* Work instructions:
Extract from the entries below, exactly as given, only the lines from the line containing "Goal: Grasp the" to the line containing "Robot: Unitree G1", both lines included.

* Stored data entries:
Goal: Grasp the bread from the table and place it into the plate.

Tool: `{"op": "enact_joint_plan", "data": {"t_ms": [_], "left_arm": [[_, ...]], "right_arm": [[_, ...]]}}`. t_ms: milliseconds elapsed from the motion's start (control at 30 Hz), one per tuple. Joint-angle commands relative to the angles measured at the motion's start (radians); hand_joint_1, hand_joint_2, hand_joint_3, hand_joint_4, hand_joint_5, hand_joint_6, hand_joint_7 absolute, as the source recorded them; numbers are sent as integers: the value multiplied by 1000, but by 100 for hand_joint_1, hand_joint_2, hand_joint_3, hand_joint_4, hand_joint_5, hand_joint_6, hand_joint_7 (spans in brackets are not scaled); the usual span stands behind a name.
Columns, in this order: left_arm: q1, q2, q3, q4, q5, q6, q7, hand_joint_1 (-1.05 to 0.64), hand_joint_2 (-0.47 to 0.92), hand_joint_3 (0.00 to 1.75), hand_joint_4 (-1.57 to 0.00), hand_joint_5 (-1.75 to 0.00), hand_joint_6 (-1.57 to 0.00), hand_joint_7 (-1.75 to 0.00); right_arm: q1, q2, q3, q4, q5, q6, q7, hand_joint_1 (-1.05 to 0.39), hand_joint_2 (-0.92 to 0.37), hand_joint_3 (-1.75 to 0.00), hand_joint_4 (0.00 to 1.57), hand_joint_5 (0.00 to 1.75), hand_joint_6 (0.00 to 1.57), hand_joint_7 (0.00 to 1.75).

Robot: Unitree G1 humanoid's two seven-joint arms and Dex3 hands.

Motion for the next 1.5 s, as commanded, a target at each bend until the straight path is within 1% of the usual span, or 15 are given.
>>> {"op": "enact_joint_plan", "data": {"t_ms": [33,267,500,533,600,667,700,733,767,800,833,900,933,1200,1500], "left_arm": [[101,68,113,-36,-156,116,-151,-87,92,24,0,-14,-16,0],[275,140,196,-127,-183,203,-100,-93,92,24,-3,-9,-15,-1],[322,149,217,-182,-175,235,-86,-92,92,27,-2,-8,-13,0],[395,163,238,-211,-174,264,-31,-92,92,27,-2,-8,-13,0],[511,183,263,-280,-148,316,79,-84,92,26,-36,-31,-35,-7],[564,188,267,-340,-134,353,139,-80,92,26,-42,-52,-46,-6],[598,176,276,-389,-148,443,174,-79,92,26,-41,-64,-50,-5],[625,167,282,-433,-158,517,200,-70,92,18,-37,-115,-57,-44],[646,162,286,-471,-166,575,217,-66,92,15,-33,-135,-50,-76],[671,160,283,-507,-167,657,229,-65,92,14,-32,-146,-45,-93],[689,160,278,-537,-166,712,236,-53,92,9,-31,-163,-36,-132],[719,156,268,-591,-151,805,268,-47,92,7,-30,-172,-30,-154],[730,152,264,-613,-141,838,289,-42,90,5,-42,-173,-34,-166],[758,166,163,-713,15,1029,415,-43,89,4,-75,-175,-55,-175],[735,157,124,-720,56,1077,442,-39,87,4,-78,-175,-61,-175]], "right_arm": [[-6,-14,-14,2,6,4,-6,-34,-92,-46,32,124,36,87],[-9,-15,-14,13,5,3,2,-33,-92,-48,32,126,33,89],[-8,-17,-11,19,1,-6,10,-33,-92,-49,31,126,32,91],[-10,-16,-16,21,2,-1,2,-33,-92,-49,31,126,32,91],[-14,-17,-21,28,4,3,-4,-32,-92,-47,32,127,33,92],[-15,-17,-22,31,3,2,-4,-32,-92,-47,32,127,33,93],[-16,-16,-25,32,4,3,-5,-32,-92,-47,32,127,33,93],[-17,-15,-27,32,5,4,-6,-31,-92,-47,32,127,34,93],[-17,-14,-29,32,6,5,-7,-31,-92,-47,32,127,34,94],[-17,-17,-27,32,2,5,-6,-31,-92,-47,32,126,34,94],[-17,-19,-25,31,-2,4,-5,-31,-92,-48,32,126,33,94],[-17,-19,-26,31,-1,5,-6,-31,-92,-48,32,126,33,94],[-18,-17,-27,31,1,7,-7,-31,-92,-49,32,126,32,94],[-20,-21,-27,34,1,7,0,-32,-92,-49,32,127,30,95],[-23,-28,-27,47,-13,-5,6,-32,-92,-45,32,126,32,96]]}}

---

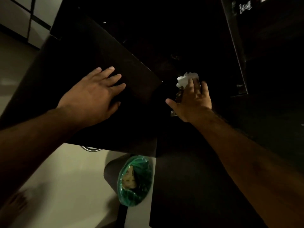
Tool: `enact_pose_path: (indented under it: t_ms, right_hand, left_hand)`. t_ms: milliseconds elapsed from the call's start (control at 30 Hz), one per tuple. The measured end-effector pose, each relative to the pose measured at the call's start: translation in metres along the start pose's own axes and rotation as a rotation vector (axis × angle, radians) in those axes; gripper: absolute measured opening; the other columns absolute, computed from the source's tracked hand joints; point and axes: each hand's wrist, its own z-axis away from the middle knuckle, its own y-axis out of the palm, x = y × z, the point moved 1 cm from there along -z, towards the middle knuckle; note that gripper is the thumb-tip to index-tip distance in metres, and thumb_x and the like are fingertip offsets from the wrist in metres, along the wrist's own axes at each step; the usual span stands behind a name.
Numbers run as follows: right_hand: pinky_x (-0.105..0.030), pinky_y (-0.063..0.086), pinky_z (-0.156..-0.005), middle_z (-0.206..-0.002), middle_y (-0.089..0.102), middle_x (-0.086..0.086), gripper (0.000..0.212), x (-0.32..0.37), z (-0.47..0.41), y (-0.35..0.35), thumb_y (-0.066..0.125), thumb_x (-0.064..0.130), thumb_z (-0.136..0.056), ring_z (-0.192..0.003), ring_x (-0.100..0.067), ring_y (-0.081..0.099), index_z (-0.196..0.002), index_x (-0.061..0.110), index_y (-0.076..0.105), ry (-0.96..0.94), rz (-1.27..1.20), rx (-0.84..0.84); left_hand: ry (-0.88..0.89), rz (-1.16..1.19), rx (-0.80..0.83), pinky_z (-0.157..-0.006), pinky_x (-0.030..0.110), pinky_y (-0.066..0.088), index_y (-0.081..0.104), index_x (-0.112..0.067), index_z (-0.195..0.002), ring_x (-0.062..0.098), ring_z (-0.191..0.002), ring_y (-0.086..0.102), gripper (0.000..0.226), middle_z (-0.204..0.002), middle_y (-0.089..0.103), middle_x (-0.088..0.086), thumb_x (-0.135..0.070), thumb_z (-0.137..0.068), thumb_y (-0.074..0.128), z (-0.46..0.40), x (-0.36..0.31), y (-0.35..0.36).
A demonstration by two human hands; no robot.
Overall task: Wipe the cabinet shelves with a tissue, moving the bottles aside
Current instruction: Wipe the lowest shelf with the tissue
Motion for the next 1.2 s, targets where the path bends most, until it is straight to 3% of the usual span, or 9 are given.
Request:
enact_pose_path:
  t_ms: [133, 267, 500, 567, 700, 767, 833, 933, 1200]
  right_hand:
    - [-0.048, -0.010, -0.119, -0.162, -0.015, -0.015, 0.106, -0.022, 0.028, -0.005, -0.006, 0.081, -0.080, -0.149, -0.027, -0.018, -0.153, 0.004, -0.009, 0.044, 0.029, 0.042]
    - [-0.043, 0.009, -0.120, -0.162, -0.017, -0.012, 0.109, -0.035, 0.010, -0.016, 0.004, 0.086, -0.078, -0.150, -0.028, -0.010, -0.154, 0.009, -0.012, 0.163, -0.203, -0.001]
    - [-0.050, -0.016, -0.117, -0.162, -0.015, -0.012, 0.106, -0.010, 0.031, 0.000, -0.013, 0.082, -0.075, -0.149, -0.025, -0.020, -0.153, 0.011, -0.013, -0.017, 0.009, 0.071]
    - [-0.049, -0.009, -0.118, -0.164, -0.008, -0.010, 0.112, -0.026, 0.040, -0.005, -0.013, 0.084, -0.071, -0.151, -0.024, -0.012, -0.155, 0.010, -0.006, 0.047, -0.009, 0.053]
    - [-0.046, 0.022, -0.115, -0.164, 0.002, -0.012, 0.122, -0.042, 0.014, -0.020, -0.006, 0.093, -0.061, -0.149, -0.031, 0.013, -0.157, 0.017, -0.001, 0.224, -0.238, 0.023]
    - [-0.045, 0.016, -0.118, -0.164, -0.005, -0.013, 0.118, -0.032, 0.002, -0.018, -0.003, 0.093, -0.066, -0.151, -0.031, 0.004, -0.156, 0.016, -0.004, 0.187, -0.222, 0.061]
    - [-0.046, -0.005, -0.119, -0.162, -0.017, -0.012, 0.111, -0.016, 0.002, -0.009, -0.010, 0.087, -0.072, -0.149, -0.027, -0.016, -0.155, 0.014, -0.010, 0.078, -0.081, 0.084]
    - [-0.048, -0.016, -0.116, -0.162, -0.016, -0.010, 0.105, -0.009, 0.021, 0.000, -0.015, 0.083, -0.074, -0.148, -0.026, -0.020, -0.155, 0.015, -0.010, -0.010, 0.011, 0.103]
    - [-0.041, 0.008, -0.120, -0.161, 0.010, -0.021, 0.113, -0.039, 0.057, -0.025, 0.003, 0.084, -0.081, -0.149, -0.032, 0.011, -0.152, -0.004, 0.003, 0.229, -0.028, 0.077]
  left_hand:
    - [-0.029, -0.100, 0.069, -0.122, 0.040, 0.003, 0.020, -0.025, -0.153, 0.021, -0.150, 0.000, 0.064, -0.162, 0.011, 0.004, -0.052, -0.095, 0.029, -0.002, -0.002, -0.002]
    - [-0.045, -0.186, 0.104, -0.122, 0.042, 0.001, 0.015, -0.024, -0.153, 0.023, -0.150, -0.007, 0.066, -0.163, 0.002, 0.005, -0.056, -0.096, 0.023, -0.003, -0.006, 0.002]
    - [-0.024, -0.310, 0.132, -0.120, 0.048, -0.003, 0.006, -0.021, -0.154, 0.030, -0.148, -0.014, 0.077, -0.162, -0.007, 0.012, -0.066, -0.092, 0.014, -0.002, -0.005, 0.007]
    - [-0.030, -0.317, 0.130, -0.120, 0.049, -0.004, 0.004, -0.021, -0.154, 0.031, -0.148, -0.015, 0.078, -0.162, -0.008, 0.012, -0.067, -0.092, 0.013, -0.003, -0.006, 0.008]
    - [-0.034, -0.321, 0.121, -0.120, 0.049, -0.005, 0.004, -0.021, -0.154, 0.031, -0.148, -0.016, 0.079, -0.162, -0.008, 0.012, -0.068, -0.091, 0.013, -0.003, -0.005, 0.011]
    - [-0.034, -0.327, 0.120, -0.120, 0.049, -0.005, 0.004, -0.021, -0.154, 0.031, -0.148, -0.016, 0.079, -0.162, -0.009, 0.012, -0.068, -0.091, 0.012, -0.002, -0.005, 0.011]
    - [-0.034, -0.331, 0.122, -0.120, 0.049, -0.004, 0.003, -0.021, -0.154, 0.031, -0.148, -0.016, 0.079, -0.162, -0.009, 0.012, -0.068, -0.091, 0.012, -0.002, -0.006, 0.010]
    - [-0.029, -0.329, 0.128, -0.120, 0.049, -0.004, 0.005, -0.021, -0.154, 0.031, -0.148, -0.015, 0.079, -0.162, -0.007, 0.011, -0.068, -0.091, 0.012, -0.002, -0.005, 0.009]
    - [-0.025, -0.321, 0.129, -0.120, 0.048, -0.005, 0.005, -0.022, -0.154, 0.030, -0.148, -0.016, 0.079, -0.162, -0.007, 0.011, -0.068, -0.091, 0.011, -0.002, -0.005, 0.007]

* Your solution:
Goal: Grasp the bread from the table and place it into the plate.

Tool: `{"op": "enact_joint_plan", "data": {"t_ms": [_], "left_arm": [[_, ...]], "right_arm": [[_, ...]]}}`. t_ms: milliseconds elapsed from the motion's start (control at 30 Hz), one per tuple. Joint-angle commands relative to the angles measured at the motion's start (radians); hand_joint_1, hand_joint_2, hand_joint_3, hand_joint_4, hand_joint_5, hand_joint_6, hand_joint_7 absolute, as the source recorded them; numbers are sent as integers: the value multiplied by 1000, but by 100 for hand_joint_1, hand_joint_2, hand_joint_3, hand_joint_4, hand_joint_5, hand_joint_6, hand_joint_7 (spans in brackets are not scaled); the usual span stands behind a name.
Columns, in this order: left_arm: q1, q2, q3, q4, q5, q6, q7, hand_joint_1 (-1.05 to 0.64), hand_joint_2 (-0.47 to 0.92), hand_joint_3 (0.00 to 1.75), hand_joint_4 (-1.57 to 0.00), hand_joint_5 (-1.75 to 0.00), hand_joint_6 (-1.57 to 0.00), hand_joint_7 (-1.75 to 0.00); right_arm: q1, q2, q3, q4, q5, q6, q7, hand_joint_1 (-1.05 to 0.39), hand_joint_2 (-0.92 to 0.37), hand_joint_3 (-1.75 to 0.00), hand_joint_4 (0.00 to 1.57), hand_joint_5 (0.00 to 1.75), hand_joint_6 (0.00 to 1.57), hand_joint_7 (0.00 to 1.75).

Robot: Unitree G1 humanoid's two seven-joint arms and Dex3 hands.

This exercise has now been fully answered.